Quiz Ref IDFifty-eight residents (75%) met criteria for burnout. Median (interquartile range [IQR]) personal achievement score was 37 (33-41); median (IQR) emotional exhaustion score, 31 (23-40); and median (IQR) depersonalization score, 15 (11-21). Forty-two residents (55%) had high emotional exhaustion and high depersonalization scores. Significant associations were revealed between high emotional exhaustion and high depersonalization scores (42 of 77 residents [55%]; P < .001) and high emotional exhaustion and low personal achievement scores (37 of 77 residents [48%]; P = .005). Further classification of dimensions of burnout according to the MBI appears in Table 1.
Thirty of 76 residents (39%) who completed the PHQ-9 portion of the survey had a PHQ-9 score of 10 or greater, consistent with moderate to severe risk of depression. Median PHQ-9 score was 8, with an IQR of 4 to 11, consistent with mild depression. Nine of 77 residents (12%) endorsed suicidal ideation within the 2 weeks before completing the survey. Further representation of PHQ-9 scores is found in Table 2.
Burnout was associated with a 6-point increase in PHQ-9 score (coefficient [SE], 6.08 [1.41]; P < .001). Twenty-eight of 58 residents (48%) with burnout also met criteria for depression (P = .03). We found no significant association between burnout and suicidal ideation (9 residents with suicidal ideation and burnout, 49 with burnout only, 0 with suicidal ideation only, and 18 with no suicidal ideation or burnout; P = .11), although all residents acknowledging suicidal ideation met criteria for burnout and depression. We found no association between level of training and burnout, depression, or suicidality.
Eighty-five of 90 residents (94%) and 55 of 57 attendings (96%) were familiar with burnout (P = .71). Sixty-one of 87 residents (70%) and 41 of 56 attendings (73%) agreed or strongly agreed that burnout is a legitimate medical condition (P = .69). Twelve of 83 residents (14%) incorrectly believed that burnout is a reportable condition to the North Carolina State Medical Board. Sixty-one of 83 residents (73%) were aware of resources available for physicians experiencing burnout, whereas only 32 of 55 attendings (58%) were aware of resources (P = .09).

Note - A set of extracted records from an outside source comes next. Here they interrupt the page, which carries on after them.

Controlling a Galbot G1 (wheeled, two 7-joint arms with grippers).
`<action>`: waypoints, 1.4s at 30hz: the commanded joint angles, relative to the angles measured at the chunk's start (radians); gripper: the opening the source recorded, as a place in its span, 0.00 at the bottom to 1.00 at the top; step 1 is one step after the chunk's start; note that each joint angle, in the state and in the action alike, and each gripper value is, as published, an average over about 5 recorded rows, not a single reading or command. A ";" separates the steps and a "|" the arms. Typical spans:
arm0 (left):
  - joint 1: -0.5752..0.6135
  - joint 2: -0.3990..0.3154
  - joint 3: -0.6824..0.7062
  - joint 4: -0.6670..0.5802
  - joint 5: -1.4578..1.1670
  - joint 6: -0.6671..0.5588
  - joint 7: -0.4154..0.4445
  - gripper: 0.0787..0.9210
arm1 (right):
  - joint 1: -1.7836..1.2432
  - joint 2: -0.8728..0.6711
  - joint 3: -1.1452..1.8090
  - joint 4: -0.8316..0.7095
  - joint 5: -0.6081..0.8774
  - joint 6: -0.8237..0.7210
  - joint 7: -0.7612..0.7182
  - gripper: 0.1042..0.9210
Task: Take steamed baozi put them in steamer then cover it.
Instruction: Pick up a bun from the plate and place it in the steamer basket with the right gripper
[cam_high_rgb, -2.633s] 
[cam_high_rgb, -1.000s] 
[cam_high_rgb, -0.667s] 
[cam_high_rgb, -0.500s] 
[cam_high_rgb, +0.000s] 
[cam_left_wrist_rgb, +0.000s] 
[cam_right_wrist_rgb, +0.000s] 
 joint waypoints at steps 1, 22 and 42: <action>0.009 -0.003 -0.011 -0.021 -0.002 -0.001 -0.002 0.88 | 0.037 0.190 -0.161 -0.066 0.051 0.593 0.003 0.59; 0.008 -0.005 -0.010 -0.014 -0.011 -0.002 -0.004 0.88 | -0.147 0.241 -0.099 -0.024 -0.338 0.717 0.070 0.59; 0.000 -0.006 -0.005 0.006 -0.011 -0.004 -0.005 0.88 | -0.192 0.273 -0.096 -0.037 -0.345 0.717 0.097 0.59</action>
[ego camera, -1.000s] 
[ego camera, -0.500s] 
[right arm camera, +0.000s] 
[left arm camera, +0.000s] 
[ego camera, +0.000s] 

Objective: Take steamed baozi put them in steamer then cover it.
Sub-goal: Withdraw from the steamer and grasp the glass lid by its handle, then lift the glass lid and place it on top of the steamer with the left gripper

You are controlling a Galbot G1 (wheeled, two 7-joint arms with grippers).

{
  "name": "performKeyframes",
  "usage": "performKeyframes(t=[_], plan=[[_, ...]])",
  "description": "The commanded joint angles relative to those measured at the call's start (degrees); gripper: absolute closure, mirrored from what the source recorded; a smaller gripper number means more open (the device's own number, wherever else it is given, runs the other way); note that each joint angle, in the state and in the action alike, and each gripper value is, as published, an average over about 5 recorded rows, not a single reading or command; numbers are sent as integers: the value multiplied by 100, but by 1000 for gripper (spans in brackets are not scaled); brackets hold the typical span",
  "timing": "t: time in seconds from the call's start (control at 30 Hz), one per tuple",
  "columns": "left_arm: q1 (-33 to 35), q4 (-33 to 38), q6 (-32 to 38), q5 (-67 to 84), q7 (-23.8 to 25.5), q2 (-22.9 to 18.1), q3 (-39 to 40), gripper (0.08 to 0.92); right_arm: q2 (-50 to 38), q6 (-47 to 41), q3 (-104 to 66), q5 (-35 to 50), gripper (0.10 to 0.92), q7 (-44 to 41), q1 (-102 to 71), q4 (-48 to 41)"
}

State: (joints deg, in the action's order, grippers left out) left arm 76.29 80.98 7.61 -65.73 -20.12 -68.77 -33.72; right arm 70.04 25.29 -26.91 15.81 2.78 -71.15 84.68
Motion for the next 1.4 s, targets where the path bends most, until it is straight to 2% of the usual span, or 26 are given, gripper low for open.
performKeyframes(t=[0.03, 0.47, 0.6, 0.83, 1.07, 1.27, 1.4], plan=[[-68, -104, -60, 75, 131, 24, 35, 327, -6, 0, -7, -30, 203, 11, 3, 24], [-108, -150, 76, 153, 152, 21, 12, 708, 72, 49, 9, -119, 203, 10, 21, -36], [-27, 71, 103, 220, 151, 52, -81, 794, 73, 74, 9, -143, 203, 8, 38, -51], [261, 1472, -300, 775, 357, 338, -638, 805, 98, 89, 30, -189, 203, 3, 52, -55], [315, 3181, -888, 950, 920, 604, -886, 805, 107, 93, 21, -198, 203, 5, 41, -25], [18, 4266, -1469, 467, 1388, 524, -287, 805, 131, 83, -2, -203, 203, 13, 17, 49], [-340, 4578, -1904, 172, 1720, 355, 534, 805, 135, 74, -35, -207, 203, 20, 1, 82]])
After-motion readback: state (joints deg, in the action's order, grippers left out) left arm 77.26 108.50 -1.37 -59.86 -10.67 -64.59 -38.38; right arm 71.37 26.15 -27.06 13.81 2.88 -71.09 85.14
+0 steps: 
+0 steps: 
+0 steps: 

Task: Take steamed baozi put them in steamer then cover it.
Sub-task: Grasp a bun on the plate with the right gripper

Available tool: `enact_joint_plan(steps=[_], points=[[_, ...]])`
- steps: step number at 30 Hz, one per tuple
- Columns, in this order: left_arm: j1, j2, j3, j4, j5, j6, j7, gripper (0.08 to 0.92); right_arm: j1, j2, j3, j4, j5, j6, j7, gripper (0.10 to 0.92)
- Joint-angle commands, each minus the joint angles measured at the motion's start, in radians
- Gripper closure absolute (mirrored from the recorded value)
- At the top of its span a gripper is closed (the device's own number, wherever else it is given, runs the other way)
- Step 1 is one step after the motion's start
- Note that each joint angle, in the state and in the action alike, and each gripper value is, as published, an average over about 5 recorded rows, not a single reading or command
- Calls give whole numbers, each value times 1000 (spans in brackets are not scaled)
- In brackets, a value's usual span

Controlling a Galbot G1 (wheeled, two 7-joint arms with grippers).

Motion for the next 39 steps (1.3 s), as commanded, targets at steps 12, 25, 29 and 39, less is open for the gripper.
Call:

Residents were asked to rank 10 causative factors of burnout identified by previous studies based on the level of frustration that they caused.8 Thirty-nine of 82 residents (48%) identified lack of time to exercise, for self-care, and for doing things that they enjoy as most frustrating. Eleven of 82 (13%) identified conflicting responsibilities among work, home, and family, and 11 of 82 (13%) identified feeling underappreciated.
Quiz Ref IDForty-one of 73 residents (56%) identified the top barrier to seeking care for burnout as inability to take time off from work to seek treatment; 19 of 73 (26%) identified ambivalence, avoidance, and/or denial of the problem; and 6 of 73 (8%) identified negative stigma. Among attending surgeons, 15 of 51 (29%) identified ambivalence, avoidance, and/or denial as the top barrier to seeking care; 13 of 51 (25%) identified negative stigma; and 12 of 51 (24%) identified inability to take time off from work to seek treatment. Further reporting of perceived top barriers to seeking care for burnout is given in Table 3.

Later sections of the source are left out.